Vocês são a única banda portuguesa de Ska?
A única banda de ska no seu termo mais abrangente não seremos de certeza. Somos sim, a única banda portuguesa de sempre que se dedica ao ska na sua vertente mais tradicional. Afirmamos isto com alguma certeza pois não me lembro de alguma vez ter ouvido uma banda portuguesa a praticar uma sonoridade como a nossa. E sim, temos algum orgulho nisso.
Tocam música jamaicana, e também americana, da década de sessenta. As vossas principais influências são os pioneiros?
Os Skatalites são primordialmente, e devem sempre ser a grande influência de quem pratica ska tradicional. O soul e o funk estão muito presentes no nosso som, mas a música jamaicana também surgiu como tentativa de imitação da música americana dos anos 50 como era o r&b.
E têm muitas versões dos mestres?
Ora bem, desde o princípio da banda que começámos por fazer “covers” da “Guns of Navarone” e da “Phoenix City”, dois dos maiores clássicos. Depois tocamos também a “Simmer Down” (que teve a participação do Bob Marley nos anos 60) e mais recentemente tocámos outras duas: “Confucius” e “Freedom Sounds”. Talvez ande na calha um dia fazer um concerto só de tributo aos mestres... Quem sabe...
E a chamada segunda vaga ou Two Tone e a terceira vaga já americana, têm importância no vosso som?
A verdade é que nenhuma banda que se enquadra nesses sons nos influencia. Claro que conhecemos e até tocamos a versão dos Specials da "Rudy, A Message To You", mas não somos muito fãs do 2tone e do ska 3rd wave etc. No entanto, penso que todos nós entrámos no mundo do ska através de bandas de ska/punk e 3rd wave. Pelo menos eu confesso que entrei por nomes como Reel Big Fish e Mad Caddies (sendo esta já mais uma banda de fusão do que ska/punk).
Quando se formaram em 2003, o mote para os fundadores foram os The Clash, o punk continua a ser importante para muitos conhecerem a música jamaicana e o ska em particular, concordam?
Sim, como te disse, eu entrei no ska através de bandas de punk/ska. Os Clash foram uns dos grandes pioneiros a juntar a música jamaicana com o punk e a ligação entre os dois estilos musicais é inegável, se bem que muitas vezes representa o que é o ska para muita gente. Com isto quero dizer que muita gente em Portugal confude ska com ska/punk, e nós esperamos vir a mudar essa perspectiva.
A Teresa é a baixista desde o início, é uma das excepções ou existem mais mulheres instrumentistas no ska?
A Teresa é uma excepção, tanto no ska como em todos os outros estilos. Não sei porque é que isso acontece mas parece-me que realçar esse aspecto será encarar a situação com pouca naturalidade.
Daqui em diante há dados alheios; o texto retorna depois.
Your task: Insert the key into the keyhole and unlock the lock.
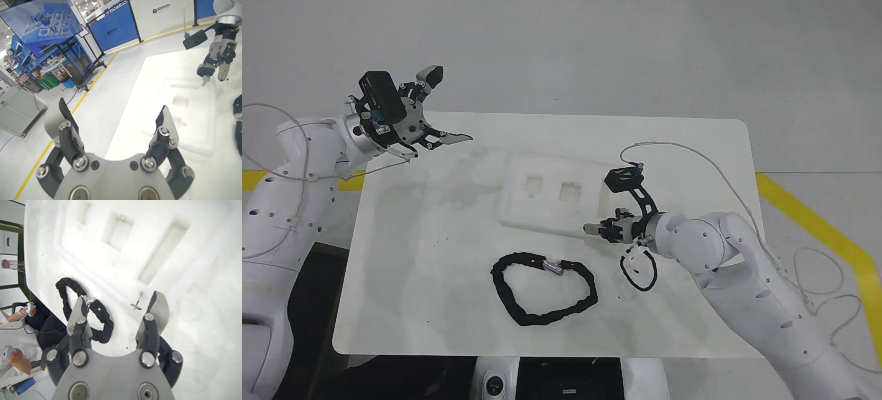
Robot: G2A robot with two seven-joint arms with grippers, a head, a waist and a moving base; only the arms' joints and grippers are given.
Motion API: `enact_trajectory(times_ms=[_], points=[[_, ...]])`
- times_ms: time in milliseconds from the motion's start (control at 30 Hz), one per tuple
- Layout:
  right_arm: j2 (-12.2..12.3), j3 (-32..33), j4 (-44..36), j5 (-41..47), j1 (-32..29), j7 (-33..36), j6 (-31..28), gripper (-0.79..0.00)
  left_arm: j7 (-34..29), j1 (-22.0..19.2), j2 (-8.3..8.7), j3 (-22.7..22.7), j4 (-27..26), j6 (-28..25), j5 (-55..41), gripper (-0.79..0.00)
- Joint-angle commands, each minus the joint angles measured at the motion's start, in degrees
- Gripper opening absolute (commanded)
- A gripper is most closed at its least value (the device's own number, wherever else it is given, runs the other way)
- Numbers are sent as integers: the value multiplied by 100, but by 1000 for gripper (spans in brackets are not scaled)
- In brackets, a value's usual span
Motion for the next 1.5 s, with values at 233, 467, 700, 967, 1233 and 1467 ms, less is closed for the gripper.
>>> enact_trajectory(times_ms=[233, 467, 700, 967, 1233, 1467], points=[[-7, -39, 104, -293, 47, 154, 106, -428, 0, 0, 0, 0, 0, 0, 0, 0], [-21, -79, 202, -414, 112, 257, -11, -597, 0, 0, 0, 0, 0, 0, 0, 0], [-33, -49, 221, -419, 129, 288, -86, -637, 0, 0, 0, 0, 0, 0, 0, 0], [-52, -66, 317, -479, 171, 358, -121, -650, 0, 0, 0, 0, 0, 0, 0, 0], [-68, -41, 364, -528, 183, 377, -70, -785, 0, 0, 0, 0, 0, 0, 0, 0], [-86, -26, 382, -573, 201, 378, 7, -785, 0, 0, 0, 0, 0, 0, 0, 0]])
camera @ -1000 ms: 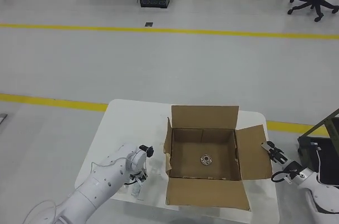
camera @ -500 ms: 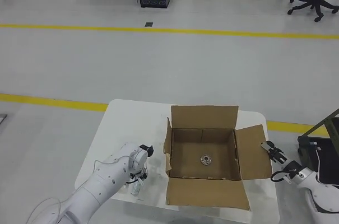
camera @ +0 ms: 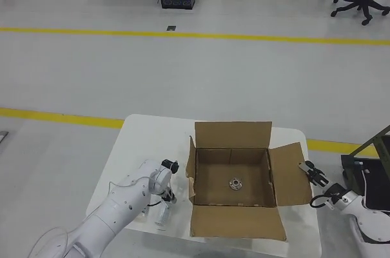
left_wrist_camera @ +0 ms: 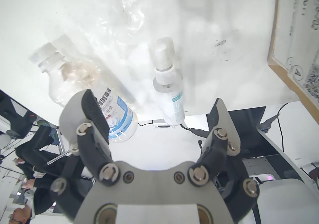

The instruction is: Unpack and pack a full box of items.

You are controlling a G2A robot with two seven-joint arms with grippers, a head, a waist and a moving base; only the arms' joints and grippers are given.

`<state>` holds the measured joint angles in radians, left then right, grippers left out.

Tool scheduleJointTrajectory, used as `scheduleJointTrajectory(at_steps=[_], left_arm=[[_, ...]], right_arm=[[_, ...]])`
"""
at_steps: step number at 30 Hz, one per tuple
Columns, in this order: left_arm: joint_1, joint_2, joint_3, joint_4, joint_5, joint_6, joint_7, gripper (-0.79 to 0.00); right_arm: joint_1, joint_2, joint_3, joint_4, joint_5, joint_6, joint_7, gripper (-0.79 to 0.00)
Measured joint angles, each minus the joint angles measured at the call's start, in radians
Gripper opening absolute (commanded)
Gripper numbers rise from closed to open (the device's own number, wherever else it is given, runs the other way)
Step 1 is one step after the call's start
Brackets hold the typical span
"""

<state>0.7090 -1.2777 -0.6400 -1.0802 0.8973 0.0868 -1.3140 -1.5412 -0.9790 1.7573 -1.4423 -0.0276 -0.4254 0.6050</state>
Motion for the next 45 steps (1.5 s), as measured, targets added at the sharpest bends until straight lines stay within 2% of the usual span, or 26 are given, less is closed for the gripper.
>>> scheduleJointTrajectory(at_steps=[5,6,7,8,15,20,21,22,24,25,26,30,34,39,42,45], left_arm=[[0.031,0.030,-0.060,-0.145,0.048,0.009,-0.020,0.000],[0.040,0.036,-0.073,-0.177,0.058,0.011,-0.026,0.000],[0.050,0.043,-0.088,-0.209,0.068,0.014,-0.034,0.000],[0.065,0.052,-0.108,-0.253,0.078,0.020,-0.044,0.000],[0.151,0.091,-0.220,-0.489,0.115,0.029,-0.079,0.000],[0.184,0.104,-0.279,-0.590,0.131,0.040,-0.088,0.000],[0.188,0.106,-0.288,-0.602,0.135,0.044,-0.089,0.000],[0.192,0.107,-0.297,-0.614,0.137,0.047,-0.089,0.000],[0.200,0.111,-0.317,-0.639,0.143,0.051,-0.090,0.000],[0.204,0.112,-0.326,-0.649,0.145,0.053,-0.089,0.000],[0.209,0.114,-0.337,-0.661,0.149,0.054,-0.089,0.000],[0.229,0.121,-0.376,-0.694,0.158,0.056,-0.094,0.000],[0.243,0.127,-0.398,-0.708,0.199,0.061,-0.118,0.000],[0.243,0.127,-0.397,-0.709,0.201,0.061,-0.119,0.000],[0.243,0.127,-0.397,-0.709,0.201,0.061,-0.119,0.000],[0.243,0.127,-0.397,-0.709,0.201,0.061,-0.119,0.000]], right_arm=[[0.014,0.002,0.010,0.019,-0.007,0.005,-0.004,-0.785],[0.018,0.002,0.010,0.022,-0.009,0.006,-0.004,-0.708],[0.021,0.002,0.010,0.024,-0.012,0.006,-0.004,-0.332],[0.026,0.003,0.008,0.027,-0.014,0.007,-0.004,0.000],[0.031,0.004,0.021,0.005,-0.007,0.010,-0.012,0.000],[-0.022,0.003,0.076,-0.086,-0.043,-0.014,-0.119,0.000],[-0.034,0.003,0.086,-0.108,-0.047,-0.015,-0.130,-0.058],[-0.047,0.002,0.096,-0.130,-0.050,-0.018,-0.140,-0.406],[-0.075,0.002,0.118,-0.184,-0.053,-0.024,-0.157,-0.579],[-0.086,0.001,0.126,-0.208,-0.053,-0.027,-0.162,-0.763],[-0.102,0.001,0.133,-0.240,-0.058,-0.031,-0.165,-0.785],[-0.132,-0.001,0.116,-0.324,-0.113,-0.047,-0.156,-0.785],[-0.121,-0.005,0.051,-0.358,-0.203,-0.058,-0.153,-0.785],[-0.062,-0.016,-0.079,-0.343,-0.434,-0.029,-0.237,-0.785],[-0.028,-0.024,-0.159,-0.306,-0.438,-0.050,-0.255,-0.785],[-0.004,-0.026,-0.189,-0.267,-0.418,-0.063,-0.238,-0.785]])
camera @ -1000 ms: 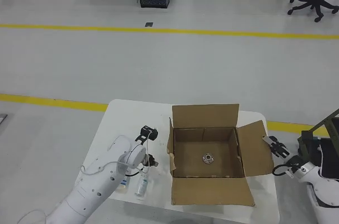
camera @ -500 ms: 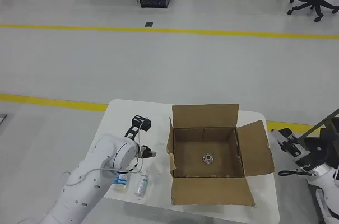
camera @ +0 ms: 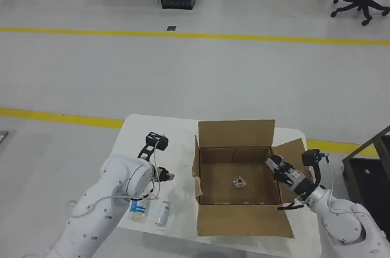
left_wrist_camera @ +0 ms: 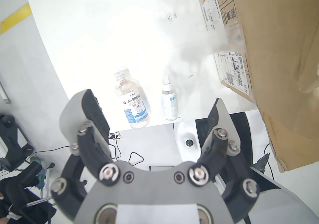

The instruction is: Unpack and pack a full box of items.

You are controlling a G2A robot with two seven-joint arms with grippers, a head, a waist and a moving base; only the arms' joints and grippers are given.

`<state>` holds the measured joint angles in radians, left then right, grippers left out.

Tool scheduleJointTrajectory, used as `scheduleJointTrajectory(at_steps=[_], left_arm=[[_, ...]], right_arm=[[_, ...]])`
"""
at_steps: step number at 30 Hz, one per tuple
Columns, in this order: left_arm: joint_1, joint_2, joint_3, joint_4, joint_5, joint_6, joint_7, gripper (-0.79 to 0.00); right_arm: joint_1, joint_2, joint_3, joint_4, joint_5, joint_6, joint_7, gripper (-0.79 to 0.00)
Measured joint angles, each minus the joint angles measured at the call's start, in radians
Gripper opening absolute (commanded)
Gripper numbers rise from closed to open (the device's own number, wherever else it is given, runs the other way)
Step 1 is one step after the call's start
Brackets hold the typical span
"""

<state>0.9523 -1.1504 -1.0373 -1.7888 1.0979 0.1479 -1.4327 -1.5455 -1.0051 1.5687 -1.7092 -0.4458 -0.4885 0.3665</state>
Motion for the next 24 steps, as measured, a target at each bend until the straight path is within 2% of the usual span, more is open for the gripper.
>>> scheduleJointTrajectory(at_steps=[16,18,21,24], left_arm=[[0.000,0.000,0.000,0.000,0.000,0.000,0.000,0.000],[0.000,0.000,0.000,0.000,0.000,0.000,0.000,0.000],[0.000,0.000,0.000,0.000,0.000,0.000,0.000,0.000],[0.000,0.000,0.000,0.000,0.000,0.000,0.000,0.000]], right_arm=[[0.000,0.001,0.002,-0.011,-0.011,0.001,0.000,-0.785],[0.006,0.005,0.004,-0.061,-0.090,0.006,0.017,-0.785],[0.008,0.006,-0.016,-0.140,-0.287,0.043,0.017,-0.785],[0.019,0.003,-0.057,-0.173,-0.396,0.098,0.040,-0.785]])
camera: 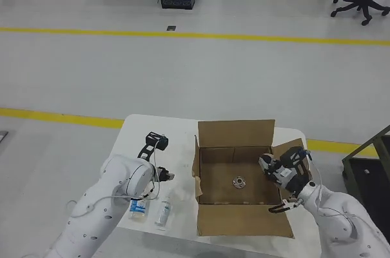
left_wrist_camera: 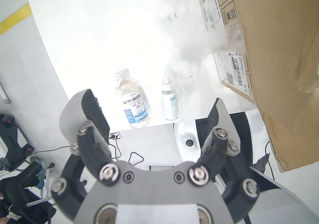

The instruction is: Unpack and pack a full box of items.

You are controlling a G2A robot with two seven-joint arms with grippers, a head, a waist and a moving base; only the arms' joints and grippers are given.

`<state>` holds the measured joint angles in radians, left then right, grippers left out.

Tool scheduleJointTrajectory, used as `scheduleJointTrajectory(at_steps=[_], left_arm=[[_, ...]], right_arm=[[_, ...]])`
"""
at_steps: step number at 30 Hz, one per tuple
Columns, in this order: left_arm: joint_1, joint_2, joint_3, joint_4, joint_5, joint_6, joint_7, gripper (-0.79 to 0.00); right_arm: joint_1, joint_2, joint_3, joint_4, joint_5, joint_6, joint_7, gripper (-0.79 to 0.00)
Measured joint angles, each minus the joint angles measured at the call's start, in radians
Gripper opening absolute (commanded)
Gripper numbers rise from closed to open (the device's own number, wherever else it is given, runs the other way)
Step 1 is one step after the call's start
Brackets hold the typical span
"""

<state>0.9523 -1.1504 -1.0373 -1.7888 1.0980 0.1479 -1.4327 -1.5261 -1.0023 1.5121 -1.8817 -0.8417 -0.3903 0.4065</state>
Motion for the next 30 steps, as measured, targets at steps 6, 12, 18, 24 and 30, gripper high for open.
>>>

E é naturalidade que se precisa, se queremos um meio musical com mais mulheres instrumentistas. Para nós é mais que normal ter a Teresa no baixo, mas há sempre alguém nos concertos que gosta de mandar uns piropos... De qualquer maneira existe uma rapariga saxofonista numa banda Suiça intitulada Open Season, e lembro-me também da vocalista/trompetista dos Jim Murple Memorial.
2005 foi um ano em cheio de concertos, disseste neste do Mercado que seria o último durante algum tempo, qual a razão?
A razão é muito simples. Nós tocamos aquilo que nos apetece, e isso felizmente agrada a muita gente nos concertos. Não temos compromissos com ninguém e isso viu-se no nosso primeiro álbum. Mas agora chegou altura de mudar as músicas que tocamos nos concertos (essencialmente as “covers”) e começar a fazer músicas novas. Como nós não fazemos da banda a nossa vida, precisamos de tempo e espaço para fazer isto, sem termos que nos preocupar com concertos, mesmo que isso implique uma "quebra promocional" da banda. Fazemos música, primeiro para nós, e depois para os outros.
Sei que vão à Galiza ainda este ano, algum festival?
Nós já estivemos uma vez na Galiza e correu bem, daí este 2º convite de alguém que nos viu por lá. Ainda não sabemos muitos pormenores mas como eles providenciaram as condições suficientes (coisa que em Portugal rarissimamente acontece) aceitamos com muito agrado o interesse deles em nos ter lá. De qualquer maneira é só em Setembro e nota que nós não tencionamos ficar parados o ano inteiro. Queremos estar a dar muitos concertos lá para finais de Julho/Agosto, altura em que acabam os exames.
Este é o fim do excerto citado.